Every entry, from the first line to the last, should be output exactly.

→ DATASET RECORDS:

+ + + +

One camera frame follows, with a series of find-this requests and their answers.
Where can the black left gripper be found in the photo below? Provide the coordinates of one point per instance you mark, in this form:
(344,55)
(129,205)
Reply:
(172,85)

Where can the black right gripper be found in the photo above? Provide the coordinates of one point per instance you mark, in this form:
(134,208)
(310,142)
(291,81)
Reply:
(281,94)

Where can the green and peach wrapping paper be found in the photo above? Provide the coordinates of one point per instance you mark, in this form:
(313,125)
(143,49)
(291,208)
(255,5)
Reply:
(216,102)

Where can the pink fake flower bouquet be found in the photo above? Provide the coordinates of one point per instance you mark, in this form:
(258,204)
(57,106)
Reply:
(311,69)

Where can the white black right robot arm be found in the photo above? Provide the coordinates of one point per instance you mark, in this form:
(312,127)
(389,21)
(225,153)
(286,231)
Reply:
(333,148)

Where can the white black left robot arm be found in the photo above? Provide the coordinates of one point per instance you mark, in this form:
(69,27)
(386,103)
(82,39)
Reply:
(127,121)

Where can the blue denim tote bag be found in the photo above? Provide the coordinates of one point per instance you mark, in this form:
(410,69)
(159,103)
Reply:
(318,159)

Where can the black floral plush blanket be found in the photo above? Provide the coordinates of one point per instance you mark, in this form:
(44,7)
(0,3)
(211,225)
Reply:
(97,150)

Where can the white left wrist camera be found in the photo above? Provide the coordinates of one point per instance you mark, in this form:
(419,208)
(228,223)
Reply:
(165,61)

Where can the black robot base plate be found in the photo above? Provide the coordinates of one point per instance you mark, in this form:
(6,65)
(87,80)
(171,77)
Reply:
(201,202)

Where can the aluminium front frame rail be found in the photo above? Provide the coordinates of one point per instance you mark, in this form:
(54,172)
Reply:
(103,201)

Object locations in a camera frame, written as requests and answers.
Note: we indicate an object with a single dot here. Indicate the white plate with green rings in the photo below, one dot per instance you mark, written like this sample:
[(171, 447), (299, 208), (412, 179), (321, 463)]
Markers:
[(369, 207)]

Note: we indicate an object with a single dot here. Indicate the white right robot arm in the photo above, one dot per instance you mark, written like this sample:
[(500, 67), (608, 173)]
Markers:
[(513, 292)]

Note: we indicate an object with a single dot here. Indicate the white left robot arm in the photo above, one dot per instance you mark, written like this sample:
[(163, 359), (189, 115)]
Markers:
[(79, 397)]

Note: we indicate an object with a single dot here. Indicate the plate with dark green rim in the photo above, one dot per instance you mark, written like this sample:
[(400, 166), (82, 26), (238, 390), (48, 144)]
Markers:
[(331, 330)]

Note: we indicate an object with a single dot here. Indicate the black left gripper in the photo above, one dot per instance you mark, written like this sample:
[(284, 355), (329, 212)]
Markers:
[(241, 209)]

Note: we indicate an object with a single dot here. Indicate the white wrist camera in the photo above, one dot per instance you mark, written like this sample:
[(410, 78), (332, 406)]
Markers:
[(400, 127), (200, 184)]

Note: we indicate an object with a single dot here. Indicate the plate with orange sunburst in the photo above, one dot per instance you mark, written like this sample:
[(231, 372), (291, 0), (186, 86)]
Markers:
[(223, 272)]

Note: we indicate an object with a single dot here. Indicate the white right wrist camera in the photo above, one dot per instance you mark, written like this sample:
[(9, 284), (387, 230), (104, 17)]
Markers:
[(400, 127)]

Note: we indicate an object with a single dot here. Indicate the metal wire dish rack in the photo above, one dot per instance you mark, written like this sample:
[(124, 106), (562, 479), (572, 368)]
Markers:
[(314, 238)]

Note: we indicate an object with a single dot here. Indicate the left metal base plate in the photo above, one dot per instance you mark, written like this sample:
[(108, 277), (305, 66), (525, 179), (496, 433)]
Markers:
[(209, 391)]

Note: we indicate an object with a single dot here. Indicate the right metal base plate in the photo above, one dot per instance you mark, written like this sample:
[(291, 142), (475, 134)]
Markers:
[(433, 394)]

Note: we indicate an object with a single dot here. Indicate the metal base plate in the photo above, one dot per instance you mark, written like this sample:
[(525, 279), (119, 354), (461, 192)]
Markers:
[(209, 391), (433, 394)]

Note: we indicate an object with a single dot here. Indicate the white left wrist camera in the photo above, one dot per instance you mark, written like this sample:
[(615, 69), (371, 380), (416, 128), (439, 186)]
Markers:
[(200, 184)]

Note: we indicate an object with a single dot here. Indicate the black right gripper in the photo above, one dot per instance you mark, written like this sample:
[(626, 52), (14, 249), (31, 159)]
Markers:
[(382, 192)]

+ + + +

→ SOLUTION:
One camera frame follows, with a series of find-this requests and their answers.
Where can the black left gripper be found in the photo below? Provide the coordinates of one point per instance you mark, in this form:
(344,55)
(129,205)
Reply:
(172,85)

Where can the black right gripper be found in the photo above? Provide the coordinates of one point per instance you mark, in this form:
(134,208)
(310,142)
(291,81)
Reply:
(281,94)

Where can the green and peach wrapping paper be found in the photo above? Provide the coordinates of one point per instance you mark, in this form:
(313,125)
(143,49)
(291,208)
(255,5)
Reply:
(216,102)

Where can the pink fake flower bouquet be found in the photo above? Provide the coordinates of one point per instance you mark, in this form:
(258,204)
(57,106)
Reply:
(311,69)

Where can the white black right robot arm be found in the photo above? Provide the coordinates of one point per instance you mark, in this form:
(312,127)
(389,21)
(225,153)
(286,231)
Reply:
(333,148)

Where can the white black left robot arm be found in the photo above? Provide the coordinates of one point per instance you mark, in this form:
(69,27)
(386,103)
(82,39)
Reply:
(127,121)

Where can the blue denim tote bag be found in the photo above? Provide the coordinates of one point per instance you mark, in this form:
(410,69)
(159,103)
Reply:
(318,159)

Where can the black floral plush blanket be found in the photo above? Provide the coordinates of one point per instance you mark, in this form:
(44,7)
(0,3)
(211,225)
Reply:
(97,150)

Where can the white left wrist camera be found in the photo above? Provide the coordinates of one point per instance you mark, in this form:
(419,208)
(228,223)
Reply:
(165,61)

Where can the black robot base plate be found in the photo above? Provide the coordinates of one point per instance you mark, in this form:
(6,65)
(87,80)
(171,77)
Reply:
(201,202)

Where can the aluminium front frame rail be found in the photo above? Provide the coordinates of one point per instance you mark, in this form:
(54,172)
Reply:
(103,201)

Object locations in a camera frame, written as requests and answers.
Note: we indicate an object with a single dot here. Indicate the white plate with green rings in the photo below, one dot per instance you mark, written like this sample:
[(171, 447), (299, 208), (412, 179), (321, 463)]
Markers:
[(369, 207)]

Note: we indicate an object with a single dot here. Indicate the white right robot arm in the photo above, one dot per instance you mark, written like this sample:
[(500, 67), (608, 173)]
Markers:
[(513, 292)]

Note: we indicate an object with a single dot here. Indicate the white left robot arm in the photo above, one dot per instance you mark, written like this sample:
[(163, 359), (189, 115)]
Markers:
[(79, 397)]

Note: we indicate an object with a single dot here. Indicate the plate with dark green rim in the photo above, one dot per instance you mark, written like this sample:
[(400, 166), (82, 26), (238, 390), (48, 144)]
Markers:
[(331, 330)]

Note: we indicate an object with a single dot here. Indicate the black left gripper in the photo above, one dot per instance you mark, written like this sample:
[(284, 355), (329, 212)]
Markers:
[(241, 209)]

Note: we indicate an object with a single dot here. Indicate the white wrist camera in the photo above, one dot per instance you mark, written like this sample:
[(410, 78), (332, 406)]
Markers:
[(400, 127), (200, 184)]

Note: we indicate an object with a single dot here. Indicate the plate with orange sunburst in the photo above, one dot per instance you mark, written like this sample:
[(231, 372), (291, 0), (186, 86)]
Markers:
[(223, 272)]

Note: we indicate an object with a single dot here. Indicate the white right wrist camera in the photo above, one dot per instance you mark, written like this sample:
[(9, 284), (387, 230), (104, 17)]
Markers:
[(400, 127)]

Note: we indicate an object with a single dot here. Indicate the metal wire dish rack in the photo above, one dot per instance you mark, written like this sample:
[(124, 106), (562, 479), (572, 368)]
Markers:
[(314, 238)]

Note: we indicate an object with a single dot here. Indicate the left metal base plate in the photo above, one dot per instance you mark, written like this sample:
[(108, 277), (305, 66), (525, 179), (496, 433)]
Markers:
[(209, 391)]

Note: we indicate an object with a single dot here. Indicate the right metal base plate in the photo above, one dot per instance you mark, written like this sample:
[(291, 142), (475, 134)]
Markers:
[(433, 394)]

Note: we indicate an object with a single dot here. Indicate the metal base plate in the photo above, one dot per instance you mark, written like this sample:
[(525, 279), (119, 354), (461, 192)]
Markers:
[(209, 391), (433, 394)]

Note: we indicate an object with a single dot here. Indicate the white left wrist camera in the photo above, one dot per instance you mark, written like this sample:
[(615, 69), (371, 380), (416, 128), (439, 186)]
Markers:
[(200, 184)]

Note: we indicate an object with a single dot here. Indicate the black right gripper in the photo above, one dot per instance you mark, written like this sample:
[(626, 52), (14, 249), (31, 159)]
Markers:
[(382, 192)]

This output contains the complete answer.